What’s Your Story, and Who’s Telling It?

Whether you know it or not, you do have a story. So then the question becomes, are you telling it or is someone else telling it from their perspective?

Your story

I often tell prospects … it’s not what you did or what you are doing that matters. If you’re a CFO, you’ve earned your technical stripes and, scope of responsibility aside, “most” of what you’ve done is a given. You don’t get hired as a CFO just because there is an empty corner office with a beautiful view, a CFO plaque on the door, the need of a body to sit in the empty chair … and you happen to hold the title of “Chief Financial Officer.”

You get hired to take away a company’s pain, problems, challenges, situations or issues. Therefore, your value story needs to be wrapped in your proven ability to solve problems and your measurable track record of success in solving those problems.

What were the company’s problems? How did you fix them? What did it mean to the bottom line? What was the longer-term strategic impact? 

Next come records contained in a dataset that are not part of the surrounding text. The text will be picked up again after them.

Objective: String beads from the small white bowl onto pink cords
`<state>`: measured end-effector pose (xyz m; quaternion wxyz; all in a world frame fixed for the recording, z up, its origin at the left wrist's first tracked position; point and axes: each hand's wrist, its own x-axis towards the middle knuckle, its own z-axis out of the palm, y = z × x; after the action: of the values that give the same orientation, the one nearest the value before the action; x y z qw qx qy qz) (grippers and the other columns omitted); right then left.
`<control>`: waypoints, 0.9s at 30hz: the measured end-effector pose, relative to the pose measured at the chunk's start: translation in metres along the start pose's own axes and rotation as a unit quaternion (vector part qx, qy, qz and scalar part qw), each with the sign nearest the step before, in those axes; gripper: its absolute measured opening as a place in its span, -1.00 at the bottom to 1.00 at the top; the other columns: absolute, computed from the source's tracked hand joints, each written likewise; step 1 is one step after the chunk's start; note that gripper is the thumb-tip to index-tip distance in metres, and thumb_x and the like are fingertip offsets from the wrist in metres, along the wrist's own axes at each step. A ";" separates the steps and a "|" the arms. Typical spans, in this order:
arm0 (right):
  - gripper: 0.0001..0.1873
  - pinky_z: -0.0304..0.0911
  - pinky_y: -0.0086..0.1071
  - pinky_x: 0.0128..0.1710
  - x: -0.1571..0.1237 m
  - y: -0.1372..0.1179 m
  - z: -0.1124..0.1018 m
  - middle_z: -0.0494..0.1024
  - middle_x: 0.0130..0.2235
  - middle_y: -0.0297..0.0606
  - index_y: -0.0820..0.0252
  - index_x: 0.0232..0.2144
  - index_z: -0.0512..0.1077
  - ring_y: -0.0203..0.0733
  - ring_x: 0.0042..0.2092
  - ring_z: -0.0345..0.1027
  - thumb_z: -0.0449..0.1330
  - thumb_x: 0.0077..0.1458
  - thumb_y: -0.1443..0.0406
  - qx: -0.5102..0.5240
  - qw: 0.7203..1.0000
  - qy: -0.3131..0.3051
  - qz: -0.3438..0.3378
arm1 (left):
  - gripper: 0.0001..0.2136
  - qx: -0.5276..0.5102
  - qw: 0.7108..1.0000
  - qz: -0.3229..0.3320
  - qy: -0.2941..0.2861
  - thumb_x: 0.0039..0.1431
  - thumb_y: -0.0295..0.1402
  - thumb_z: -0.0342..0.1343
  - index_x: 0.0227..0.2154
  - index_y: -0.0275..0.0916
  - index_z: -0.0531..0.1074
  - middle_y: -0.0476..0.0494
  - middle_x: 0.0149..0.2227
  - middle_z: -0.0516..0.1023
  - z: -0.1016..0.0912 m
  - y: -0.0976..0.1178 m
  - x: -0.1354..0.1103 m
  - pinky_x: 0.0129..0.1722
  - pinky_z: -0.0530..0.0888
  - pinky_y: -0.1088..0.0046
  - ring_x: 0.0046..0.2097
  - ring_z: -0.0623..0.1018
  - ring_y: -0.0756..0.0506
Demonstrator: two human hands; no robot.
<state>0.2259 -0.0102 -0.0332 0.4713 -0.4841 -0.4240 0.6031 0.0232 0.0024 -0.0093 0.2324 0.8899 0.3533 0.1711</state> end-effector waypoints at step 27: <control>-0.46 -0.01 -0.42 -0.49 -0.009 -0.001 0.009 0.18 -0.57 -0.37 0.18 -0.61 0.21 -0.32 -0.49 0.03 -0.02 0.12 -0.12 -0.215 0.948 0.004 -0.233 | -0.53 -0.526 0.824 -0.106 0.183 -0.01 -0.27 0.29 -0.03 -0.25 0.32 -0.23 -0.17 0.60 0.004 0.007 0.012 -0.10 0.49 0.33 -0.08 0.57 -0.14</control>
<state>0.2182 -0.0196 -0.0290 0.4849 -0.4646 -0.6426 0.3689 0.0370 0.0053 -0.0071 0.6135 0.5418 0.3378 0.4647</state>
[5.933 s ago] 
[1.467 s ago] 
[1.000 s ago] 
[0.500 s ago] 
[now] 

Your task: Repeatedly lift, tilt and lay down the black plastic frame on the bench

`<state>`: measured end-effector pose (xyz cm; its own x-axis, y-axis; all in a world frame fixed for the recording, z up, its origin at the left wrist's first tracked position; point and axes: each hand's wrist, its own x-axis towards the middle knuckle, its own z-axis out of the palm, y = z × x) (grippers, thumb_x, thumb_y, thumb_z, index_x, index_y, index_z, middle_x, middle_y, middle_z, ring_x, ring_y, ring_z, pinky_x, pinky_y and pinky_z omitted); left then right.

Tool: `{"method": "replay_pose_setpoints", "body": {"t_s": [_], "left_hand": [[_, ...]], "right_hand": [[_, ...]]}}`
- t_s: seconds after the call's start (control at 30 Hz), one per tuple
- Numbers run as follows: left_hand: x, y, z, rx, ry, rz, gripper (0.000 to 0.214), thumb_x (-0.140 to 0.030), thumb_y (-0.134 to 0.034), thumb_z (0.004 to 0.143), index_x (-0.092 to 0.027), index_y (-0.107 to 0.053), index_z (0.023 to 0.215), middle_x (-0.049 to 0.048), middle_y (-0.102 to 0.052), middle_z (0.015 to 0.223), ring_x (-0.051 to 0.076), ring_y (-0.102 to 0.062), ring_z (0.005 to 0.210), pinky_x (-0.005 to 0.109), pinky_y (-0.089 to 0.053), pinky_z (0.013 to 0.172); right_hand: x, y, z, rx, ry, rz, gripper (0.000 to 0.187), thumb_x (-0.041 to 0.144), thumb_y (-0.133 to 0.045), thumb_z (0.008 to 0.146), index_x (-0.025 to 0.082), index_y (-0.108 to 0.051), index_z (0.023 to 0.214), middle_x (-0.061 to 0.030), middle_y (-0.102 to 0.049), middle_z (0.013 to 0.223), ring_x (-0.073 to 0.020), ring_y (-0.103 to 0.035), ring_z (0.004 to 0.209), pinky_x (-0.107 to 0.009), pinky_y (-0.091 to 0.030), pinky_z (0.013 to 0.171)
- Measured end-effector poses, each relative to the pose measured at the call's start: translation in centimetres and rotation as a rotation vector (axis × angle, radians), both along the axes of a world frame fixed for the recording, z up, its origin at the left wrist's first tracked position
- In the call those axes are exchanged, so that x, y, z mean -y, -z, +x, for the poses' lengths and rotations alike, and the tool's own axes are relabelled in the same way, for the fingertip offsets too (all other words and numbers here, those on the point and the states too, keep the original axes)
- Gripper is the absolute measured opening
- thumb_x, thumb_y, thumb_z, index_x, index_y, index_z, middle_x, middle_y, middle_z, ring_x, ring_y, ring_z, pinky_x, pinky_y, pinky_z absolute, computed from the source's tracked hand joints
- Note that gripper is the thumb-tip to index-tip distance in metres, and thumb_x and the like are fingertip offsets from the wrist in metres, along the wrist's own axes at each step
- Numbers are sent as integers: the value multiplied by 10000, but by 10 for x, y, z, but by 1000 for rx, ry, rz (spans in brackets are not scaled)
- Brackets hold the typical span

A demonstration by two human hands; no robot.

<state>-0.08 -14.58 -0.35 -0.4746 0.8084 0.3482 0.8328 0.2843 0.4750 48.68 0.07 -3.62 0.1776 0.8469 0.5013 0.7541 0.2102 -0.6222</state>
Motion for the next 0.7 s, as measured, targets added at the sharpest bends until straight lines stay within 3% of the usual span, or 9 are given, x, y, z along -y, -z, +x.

Those are the kinds of stories you need in order to stand out from among the fierce competition for the Chief Financial Officer job you want! And rest assured, no story is definitely “a” story – just not the kind you want to have.

You as the driver

Now that you have a story, who’s telling it? And to whom is it being told?

In today’s fiercely competitive market, it is critically important that you drive your story directly to the target audience who needs to hear it. That audience consists of the companies, and the recruiters hired by those companies, who are in the kind of pain you can resolve and who would pay handsomely to get that relief.

Driving your career by telling your story is much more than a job search strategy. It’s a smart career management habit.